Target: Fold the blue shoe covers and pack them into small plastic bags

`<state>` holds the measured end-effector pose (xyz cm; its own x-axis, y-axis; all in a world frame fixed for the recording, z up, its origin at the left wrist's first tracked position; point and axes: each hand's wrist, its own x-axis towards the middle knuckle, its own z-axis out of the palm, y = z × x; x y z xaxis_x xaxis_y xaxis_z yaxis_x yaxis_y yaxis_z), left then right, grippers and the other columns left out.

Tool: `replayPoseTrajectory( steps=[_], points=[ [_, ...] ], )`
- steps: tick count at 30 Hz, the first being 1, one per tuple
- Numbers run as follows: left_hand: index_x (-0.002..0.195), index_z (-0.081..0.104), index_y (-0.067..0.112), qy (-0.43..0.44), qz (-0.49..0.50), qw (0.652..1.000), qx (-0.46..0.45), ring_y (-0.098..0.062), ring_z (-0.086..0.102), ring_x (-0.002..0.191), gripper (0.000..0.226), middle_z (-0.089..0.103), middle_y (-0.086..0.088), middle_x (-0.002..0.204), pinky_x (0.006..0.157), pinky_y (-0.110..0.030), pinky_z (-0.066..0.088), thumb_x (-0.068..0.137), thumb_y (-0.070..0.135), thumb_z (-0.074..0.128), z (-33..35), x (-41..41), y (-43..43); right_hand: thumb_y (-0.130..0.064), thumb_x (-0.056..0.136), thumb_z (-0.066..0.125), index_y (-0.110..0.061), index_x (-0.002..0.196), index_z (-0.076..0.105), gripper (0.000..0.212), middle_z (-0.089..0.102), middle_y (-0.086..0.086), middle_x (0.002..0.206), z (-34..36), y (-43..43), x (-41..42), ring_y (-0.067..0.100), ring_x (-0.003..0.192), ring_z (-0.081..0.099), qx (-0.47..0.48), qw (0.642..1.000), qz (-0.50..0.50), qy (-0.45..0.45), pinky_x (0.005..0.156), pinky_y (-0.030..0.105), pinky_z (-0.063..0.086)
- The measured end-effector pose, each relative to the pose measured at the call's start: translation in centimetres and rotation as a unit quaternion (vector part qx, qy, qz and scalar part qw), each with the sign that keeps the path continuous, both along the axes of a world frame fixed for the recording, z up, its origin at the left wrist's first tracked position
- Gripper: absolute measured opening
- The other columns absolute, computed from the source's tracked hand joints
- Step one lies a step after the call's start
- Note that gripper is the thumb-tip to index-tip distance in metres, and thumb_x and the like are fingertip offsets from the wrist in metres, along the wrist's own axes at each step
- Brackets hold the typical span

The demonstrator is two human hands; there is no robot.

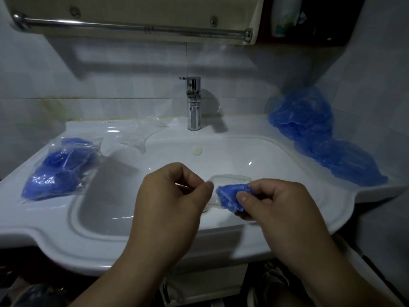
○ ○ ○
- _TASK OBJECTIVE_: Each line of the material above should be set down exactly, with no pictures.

- _TASK RESPONSE_:
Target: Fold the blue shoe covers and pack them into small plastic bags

`<state>` holds the measured end-effector pose (xyz cm; its own x-axis, y-axis; all in a world frame fixed for the recording, z up, its origin at the left wrist's first tracked position; point and axes: each hand's wrist, its own x-axis towards the middle knuckle, its own z-axis out of the palm, y = z × x; x y z xaxis_x xaxis_y xaxis_z yaxis_x yaxis_y yaxis_z), left then right, grippers and the other columns left out.

Tool: `replayPoseTrajectory( steps=[_], points=[ [_, ...] ], )`
- steps: tick count at 30 Hz, the first being 1, one per tuple
- Numbers run as follows: left_hand: index_x (-0.002..0.195), index_z (-0.081..0.104), index_y (-0.067..0.112), qy (-0.43..0.44), qz (-0.49..0.50), qw (0.652..1.000), qx (-0.46..0.45), ring_y (-0.098..0.062), ring_z (-0.086..0.102), ring_x (-0.002..0.191), gripper (0.000..0.226), middle_z (-0.089..0.103), middle_y (-0.086..0.088), middle_x (-0.002..0.204), pinky_x (0.006..0.157), pinky_y (-0.110..0.030), pinky_z (-0.066..0.088), thumb_x (-0.068..0.137), thumb_y (-0.070..0.135), thumb_z (-0.074..0.128), z (-33..35), x (-41..41), y (-43..43); right_hand: thumb_y (-0.130..0.064), thumb_x (-0.056..0.136), thumb_z (-0.066..0.125), index_y (-0.110..0.061), index_x (-0.002..0.196), index_z (-0.076..0.105), gripper (0.000..0.212), middle_z (-0.089..0.102), middle_y (-0.086..0.086), middle_x (0.002..0.206), z (-34..36), y (-43..43), x (-41..42), ring_y (-0.067..0.100), ring_x (-0.003..0.192), ring_z (-0.081..0.099), qx (-0.47..0.48), qw (0.642..1.000), qz (-0.50..0.50), qy (-0.45..0.45), pinky_x (0.005..0.156), pinky_y (-0.030..0.105), pinky_z (-0.063..0.086)
- The measured end-effector pose, each relative to the pose measured at the call's start: translation in centimetres and rotation as a unit quaternion (vector part qx, qy, qz and scalar part qw), each with the sign that keeps the path continuous, both along the axes of a world frame fixed for the recording, z up, its origin at the left wrist's first tracked position
- Gripper: absolute measured opening
- The other columns absolute, computed from the source's tracked hand joints
- Step one lies a step after the call's start
- Note that gripper is the thumb-tip to index-tip distance in metres, and thumb_x and the like are fingertip offsets from the wrist in metres, along the wrist's own axes at each step
- Brackets hold the typical span

The demonstrator is two human hands; there is no robot.

Nothing more remains for this exercise.